Phantoms, a long novel that attempts to stretch the horror novel to encompass a rational world-view, was published in 1983, and was something of a sidestep in my career, for at this time I do not intend to do any more straight horror novels in the future, although it, too, has sold well.”

I don’t know if the same text appears in the First Edition. I of course will be on the lookout.

UPDATE: I found a copy of the first edition in my local library and Dean is not included in that edition. So, as far as I can tell this content is unique to this book/edition.

What am I working on this weekend?

I just realized that between recent third-party amazon purchases and the trip to Seattle and Portland, I’ve got several piles of material to get into the book including one or two things I’m not sure anyone’s ever noticed before. (Maybe more on that later.) So, just to give you an idea, here’s a photo of what I’ll be working on this weekend:

Some great finds and Dean’s earnings

I’m back from a much needed three-day vacation in Seattle and Portland and thanks to Powell’s City of Books and Half Price Books (Seattle) I came back with some wonderful finds including an ARC of Your Heart Belongs to Me and some more recent UK trade paperback editions. Most importantly I found a reference to a review of Stephen King’s It that Dean wrote for the San Jose Mercury News many years back that I was previously unaware of. I’ve got someone tracking it down now.

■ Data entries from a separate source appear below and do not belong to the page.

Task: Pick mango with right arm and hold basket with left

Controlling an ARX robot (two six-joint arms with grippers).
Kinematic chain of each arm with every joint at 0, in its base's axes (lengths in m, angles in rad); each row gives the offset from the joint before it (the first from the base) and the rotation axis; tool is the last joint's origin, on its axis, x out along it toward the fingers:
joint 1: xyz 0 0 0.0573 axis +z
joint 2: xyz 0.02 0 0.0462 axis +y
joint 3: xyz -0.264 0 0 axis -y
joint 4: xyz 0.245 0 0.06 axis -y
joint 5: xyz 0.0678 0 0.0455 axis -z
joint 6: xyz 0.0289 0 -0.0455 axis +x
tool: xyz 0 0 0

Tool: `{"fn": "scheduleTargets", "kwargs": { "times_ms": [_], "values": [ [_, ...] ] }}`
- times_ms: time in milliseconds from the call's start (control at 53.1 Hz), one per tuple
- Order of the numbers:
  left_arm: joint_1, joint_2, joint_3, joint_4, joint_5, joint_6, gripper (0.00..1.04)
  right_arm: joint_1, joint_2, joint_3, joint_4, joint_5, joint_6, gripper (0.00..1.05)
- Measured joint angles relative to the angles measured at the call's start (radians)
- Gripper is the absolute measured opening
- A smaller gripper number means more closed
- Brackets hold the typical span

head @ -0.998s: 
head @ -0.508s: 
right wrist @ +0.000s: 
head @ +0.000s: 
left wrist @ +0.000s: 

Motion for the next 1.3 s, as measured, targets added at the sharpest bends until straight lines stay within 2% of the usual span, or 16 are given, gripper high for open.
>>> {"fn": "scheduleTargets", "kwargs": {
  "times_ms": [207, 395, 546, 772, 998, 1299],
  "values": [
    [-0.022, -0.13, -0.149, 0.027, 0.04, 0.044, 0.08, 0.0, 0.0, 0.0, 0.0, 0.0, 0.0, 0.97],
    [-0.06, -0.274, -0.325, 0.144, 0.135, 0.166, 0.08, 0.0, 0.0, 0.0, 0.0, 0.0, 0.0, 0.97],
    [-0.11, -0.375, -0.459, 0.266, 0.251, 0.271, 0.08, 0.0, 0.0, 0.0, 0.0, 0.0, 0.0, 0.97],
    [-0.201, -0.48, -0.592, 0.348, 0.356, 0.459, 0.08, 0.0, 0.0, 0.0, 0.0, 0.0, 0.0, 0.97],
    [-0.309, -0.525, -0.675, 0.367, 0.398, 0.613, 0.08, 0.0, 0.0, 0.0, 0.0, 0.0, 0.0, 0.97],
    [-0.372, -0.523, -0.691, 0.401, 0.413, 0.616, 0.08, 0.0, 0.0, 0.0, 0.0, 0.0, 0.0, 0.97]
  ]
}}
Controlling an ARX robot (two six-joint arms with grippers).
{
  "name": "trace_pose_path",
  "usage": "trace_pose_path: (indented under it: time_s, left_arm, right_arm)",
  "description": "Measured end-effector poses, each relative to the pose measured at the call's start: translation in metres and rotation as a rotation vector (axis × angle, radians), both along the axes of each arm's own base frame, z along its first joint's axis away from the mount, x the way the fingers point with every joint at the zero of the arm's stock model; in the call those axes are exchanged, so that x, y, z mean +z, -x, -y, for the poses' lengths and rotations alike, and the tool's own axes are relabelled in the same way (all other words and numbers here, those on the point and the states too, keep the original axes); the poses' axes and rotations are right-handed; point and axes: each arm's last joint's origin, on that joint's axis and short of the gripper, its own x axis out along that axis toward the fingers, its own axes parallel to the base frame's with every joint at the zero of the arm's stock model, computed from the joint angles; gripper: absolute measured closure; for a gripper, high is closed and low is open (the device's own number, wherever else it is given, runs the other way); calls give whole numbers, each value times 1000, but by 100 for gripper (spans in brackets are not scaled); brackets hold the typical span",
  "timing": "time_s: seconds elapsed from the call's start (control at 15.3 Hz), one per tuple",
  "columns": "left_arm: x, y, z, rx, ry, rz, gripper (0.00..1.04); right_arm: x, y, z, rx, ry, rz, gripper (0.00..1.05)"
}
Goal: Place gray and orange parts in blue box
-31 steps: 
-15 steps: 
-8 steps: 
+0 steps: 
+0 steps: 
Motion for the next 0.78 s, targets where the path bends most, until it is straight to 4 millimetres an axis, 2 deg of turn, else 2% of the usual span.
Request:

Also, in financial news it looks like Dean is currently #6 of the top ten highest paid authors right now.

Review removal

Back when I started this project the Internet wasn’t much of an issue. If you wanted to find book reviews you looked them up in large printed volumes such as The Reader’s Guide to Periodical Literature and other similar tomes. These books didn’t list every book review ever published but they listed all the ones from the “important” publications like The New York Times, Kirkus, and Library Journal. So, way back then, I dutifully looked up every Dean Koontz title one by one and entered them into my manuscript.

By the time Dean got ahold of the first version of the manuscript back in 2001 one of his suggestions to me was to list all the reviews or none of the reviews. I sat on making a decision.

Now that the project is back in full swing I’m finally forced to make that decision and I know that listing every review of everything would be enough of a quest (now with this Internet thing being so much “help”) that to do so would be impossible. So, the reviews have been pulled.

However, I thought that readers might be interested in what was there. So, I’ve created a PDF of the removed reviews such as they are. Download it if you’re interested.